On 8-Nov-05, at 00:42 , Sasha Youkhananov wrote:

Hello resiprocate developers.



I build a soft phone application under Windows XP [snip]

I examined the situation several times and found that SipFrag::parse () call leads to memory corruption.

Here is the call stack:

resip::DialogUsageManager::process ()

resip::DialogUsageManager::internalProcess ()
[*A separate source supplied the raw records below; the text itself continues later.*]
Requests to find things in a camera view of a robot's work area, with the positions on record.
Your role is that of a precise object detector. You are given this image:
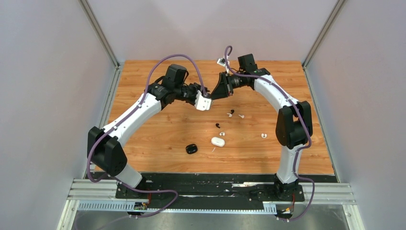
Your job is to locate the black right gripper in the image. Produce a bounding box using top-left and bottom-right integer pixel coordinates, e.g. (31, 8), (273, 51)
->
(209, 71), (246, 100)

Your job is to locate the black glossy charging case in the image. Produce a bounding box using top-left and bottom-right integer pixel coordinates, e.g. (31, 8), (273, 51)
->
(185, 144), (198, 154)

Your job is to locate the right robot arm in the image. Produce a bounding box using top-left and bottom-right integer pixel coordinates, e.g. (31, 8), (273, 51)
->
(211, 54), (313, 200)

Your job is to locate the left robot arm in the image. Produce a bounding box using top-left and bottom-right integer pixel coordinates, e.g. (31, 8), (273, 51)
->
(87, 64), (212, 198)

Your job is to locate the white oval charging case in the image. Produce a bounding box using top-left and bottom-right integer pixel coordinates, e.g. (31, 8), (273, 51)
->
(211, 137), (226, 147)

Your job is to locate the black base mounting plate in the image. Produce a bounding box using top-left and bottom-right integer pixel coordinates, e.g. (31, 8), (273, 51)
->
(103, 172), (338, 212)

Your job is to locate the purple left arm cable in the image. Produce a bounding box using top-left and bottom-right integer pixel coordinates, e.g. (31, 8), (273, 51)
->
(86, 54), (210, 219)

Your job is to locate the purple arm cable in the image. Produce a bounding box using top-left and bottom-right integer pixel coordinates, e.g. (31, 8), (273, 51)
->
(224, 45), (315, 222)
(86, 54), (210, 219)

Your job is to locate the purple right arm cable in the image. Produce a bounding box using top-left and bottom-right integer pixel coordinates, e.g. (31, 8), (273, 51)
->
(224, 45), (315, 222)

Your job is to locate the aluminium frame rail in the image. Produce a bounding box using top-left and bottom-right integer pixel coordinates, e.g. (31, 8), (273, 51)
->
(58, 179), (364, 230)
resip::DialogUsageManager::processRequest ()

[snip]
resip::MsgHeaderScanner::scanChunk ()

resip::processMsgHeaderStatusLine ()

resip::SipMessage::setStartLine



So, during construction of BaseSubscription the original request with sip-frag body is copied into mLastRequest member. When copy constructor of SipMessage works it copies mContentsHfv of original request to mContentsHfv of message that is being constructed. The copy constructor of HeaderFieldValue copies exactly mFieldLength bytes to constructed object.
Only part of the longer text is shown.